[DATASET CONTENT]

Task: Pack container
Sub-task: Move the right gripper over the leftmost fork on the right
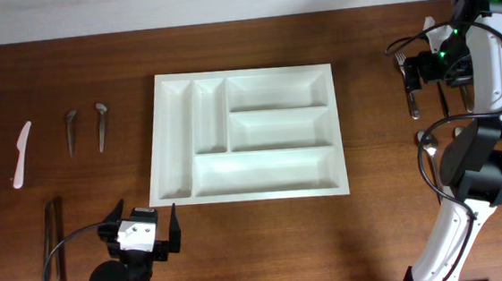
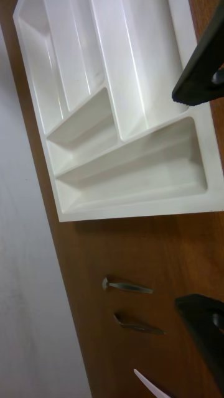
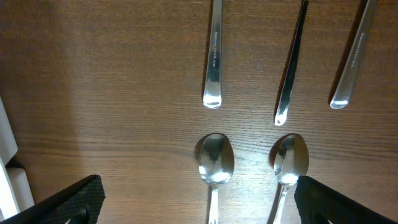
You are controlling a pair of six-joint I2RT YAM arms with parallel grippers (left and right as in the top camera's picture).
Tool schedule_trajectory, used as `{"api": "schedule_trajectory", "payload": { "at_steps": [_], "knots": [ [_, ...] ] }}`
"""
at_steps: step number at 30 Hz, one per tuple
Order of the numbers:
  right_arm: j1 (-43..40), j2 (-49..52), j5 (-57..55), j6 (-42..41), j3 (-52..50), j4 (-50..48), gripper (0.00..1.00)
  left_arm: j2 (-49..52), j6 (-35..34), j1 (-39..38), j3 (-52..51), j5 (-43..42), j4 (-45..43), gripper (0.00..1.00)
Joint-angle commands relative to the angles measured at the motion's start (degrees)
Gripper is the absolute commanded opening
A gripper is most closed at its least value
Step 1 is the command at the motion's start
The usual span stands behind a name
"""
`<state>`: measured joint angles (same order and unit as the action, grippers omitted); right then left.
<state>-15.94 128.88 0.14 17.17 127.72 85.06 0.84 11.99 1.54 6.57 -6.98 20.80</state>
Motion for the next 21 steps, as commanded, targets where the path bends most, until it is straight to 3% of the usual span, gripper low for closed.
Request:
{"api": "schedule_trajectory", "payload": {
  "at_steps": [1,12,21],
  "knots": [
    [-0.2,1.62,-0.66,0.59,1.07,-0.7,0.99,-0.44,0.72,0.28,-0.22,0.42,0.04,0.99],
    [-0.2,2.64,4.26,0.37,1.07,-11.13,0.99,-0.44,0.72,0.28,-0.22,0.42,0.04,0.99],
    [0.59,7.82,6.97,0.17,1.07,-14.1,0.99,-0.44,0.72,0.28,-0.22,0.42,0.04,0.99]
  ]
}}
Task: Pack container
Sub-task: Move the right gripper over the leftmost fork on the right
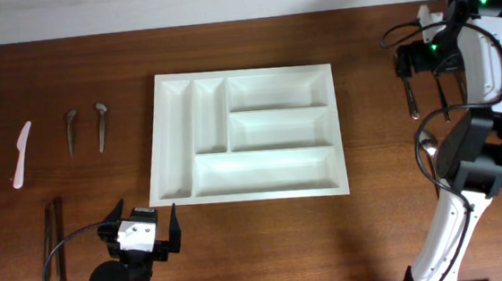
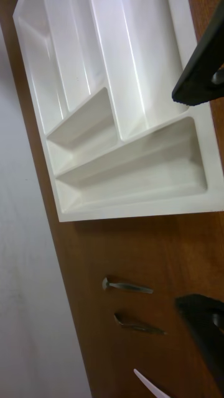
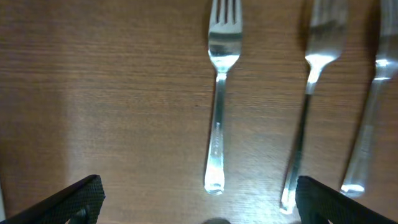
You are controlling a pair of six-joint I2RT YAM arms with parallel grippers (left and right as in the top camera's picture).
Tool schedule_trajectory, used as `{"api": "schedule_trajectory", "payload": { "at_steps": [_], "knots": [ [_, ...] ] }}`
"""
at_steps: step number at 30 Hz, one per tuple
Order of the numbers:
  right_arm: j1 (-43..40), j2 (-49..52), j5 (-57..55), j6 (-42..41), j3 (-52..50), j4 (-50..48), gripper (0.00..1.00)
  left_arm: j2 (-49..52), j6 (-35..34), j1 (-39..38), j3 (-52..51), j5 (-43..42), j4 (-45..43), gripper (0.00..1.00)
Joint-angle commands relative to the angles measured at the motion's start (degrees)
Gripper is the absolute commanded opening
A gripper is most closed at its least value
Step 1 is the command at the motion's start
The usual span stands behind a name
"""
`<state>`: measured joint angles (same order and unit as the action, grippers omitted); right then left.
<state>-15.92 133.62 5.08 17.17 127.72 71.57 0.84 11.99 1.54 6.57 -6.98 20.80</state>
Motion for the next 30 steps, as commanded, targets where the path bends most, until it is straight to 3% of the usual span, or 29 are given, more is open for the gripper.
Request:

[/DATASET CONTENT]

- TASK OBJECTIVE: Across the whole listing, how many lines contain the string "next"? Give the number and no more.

- FINISHED EXERCISE: 2